Data analytics is an ever changing discipline that continues to grow in importance in all fields across the board. Tax is no exception. Both businesses and the tax authorities are relying on it increasingly to gain a full and accurate picture of your tax position. Data analysis therefore is an essential ‘tool’ to obtain relevant insights and to see whether you are in control of your indirect tax position.
PwC is perfectly situated to assist you and your business through this rapidly changing landscape and to harness the power and potential of data to help you unlock insights into your position and to gain further control. With the help of a strong understanding of your business, extensive knowledge of Indirect Tax and vast experience with different technology solutions PwC can help you to decide on the best solution that works for you. Learn what PwC can do for you.
Sustainability is an important driver for rapid change in business models and legislation and 'ESG' - Environmental, Social & Governance - will also impact your company’s value chain in the widest sense. From an indirect tax point of view in particular, identifying the indirect tax implications as a result of ESG driven business decisions such as introducing new business models and changes in the current value chain is one of the main areas where PwC assists.
And the other way around, PwC can help identifying the impact on your company of ESG driven indirect taxes, levies and indirect tax affiliated initiatives on an EU or local level, such as Carbon Border Adjustment Mechanism (CBAM), (plastic) packaging taxes, energy taxation including excise, EU Emission Trading System (ETS) and Deforestation.

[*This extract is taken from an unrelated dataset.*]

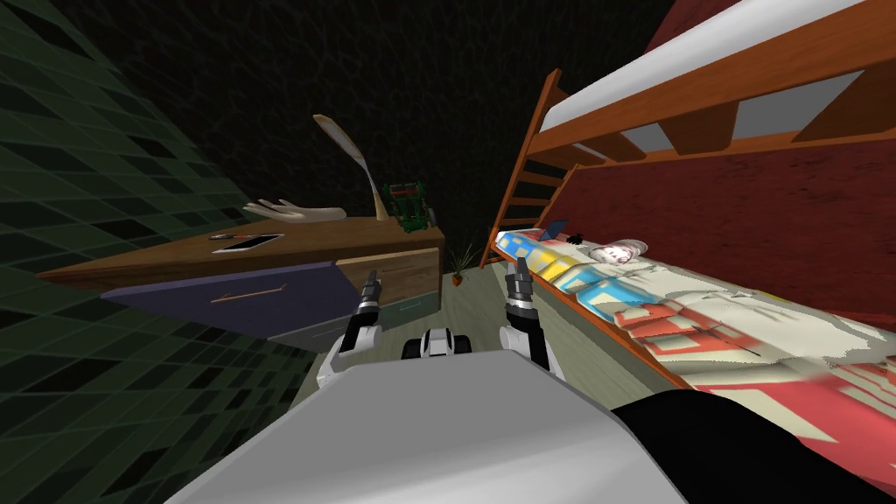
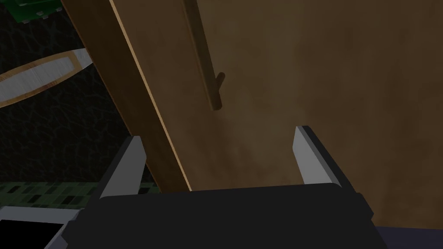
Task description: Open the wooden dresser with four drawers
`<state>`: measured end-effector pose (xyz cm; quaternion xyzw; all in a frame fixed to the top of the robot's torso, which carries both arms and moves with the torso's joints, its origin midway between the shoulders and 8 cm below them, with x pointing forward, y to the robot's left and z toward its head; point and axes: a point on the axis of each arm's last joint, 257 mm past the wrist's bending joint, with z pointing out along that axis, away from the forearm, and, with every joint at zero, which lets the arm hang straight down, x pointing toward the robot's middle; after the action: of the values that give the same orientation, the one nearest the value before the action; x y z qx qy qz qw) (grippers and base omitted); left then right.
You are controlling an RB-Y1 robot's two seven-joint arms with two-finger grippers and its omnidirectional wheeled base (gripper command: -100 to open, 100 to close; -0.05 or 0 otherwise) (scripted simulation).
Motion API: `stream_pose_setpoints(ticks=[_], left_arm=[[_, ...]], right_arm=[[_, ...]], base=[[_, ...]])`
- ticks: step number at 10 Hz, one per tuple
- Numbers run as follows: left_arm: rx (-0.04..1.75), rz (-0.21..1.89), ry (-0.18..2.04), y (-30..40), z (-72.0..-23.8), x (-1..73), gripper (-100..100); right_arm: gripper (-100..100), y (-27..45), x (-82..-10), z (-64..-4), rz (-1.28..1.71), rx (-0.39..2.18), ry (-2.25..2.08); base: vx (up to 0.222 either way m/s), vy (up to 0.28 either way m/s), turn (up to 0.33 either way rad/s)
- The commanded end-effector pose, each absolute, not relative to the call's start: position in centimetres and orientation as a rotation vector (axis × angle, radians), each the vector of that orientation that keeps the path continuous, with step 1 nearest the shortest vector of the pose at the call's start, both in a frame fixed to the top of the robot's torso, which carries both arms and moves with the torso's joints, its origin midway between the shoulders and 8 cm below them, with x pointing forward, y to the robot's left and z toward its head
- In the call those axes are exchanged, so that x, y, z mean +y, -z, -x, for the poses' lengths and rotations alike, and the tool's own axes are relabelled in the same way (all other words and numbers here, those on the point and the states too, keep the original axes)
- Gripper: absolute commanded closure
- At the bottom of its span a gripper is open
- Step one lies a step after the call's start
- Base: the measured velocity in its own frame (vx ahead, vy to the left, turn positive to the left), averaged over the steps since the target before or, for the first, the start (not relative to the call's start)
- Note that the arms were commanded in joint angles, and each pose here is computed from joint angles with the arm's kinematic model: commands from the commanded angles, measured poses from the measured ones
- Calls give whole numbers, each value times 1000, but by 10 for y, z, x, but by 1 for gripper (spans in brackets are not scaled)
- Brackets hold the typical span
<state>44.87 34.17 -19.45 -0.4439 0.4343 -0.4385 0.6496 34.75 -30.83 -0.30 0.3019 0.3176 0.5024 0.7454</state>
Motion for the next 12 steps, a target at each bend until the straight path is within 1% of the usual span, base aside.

Considering the market situation, more companies are looking into increasing the value of their business. One of the ways to do this is by integration, which is in most cases following a takeover or carve out. Whatever your business priorities are, unlocking new ways to create value for the future sustainably is critical. On a daily basis, PwC is supporting companies to maximise their value and achieve strategic goals in this area. During all stages of the deal, tax considerations should not be taken lightly. Proper assessment of your Indirect tax footprint, looking into the considerations and optimisation opportunities can play a big role in increasing the deal value and unlocking tax synergies.
Countries all over the world are introducing changes in their tax systems to shape taxation of the digital world. Tax Authorities see platforms as the key agents to collect taxes and gather transactional information regarding the digital economy.
Next to global trends, according to the European Commission, the 30 year old VAT rules for cross-border trade within Europe are not fit for doing business in the digital age. The rules should be amended by integrating technology to reduce administrative burdens and related costs for business and at the same time shrinking the VAT gap by combating tax fraud. In that respect, we can expect three main changes: 1) introduction of Digital reporting obligations, 2) tackling challenges of platform economy by deemed-supplier rules and 3) introducing a single VAT registration.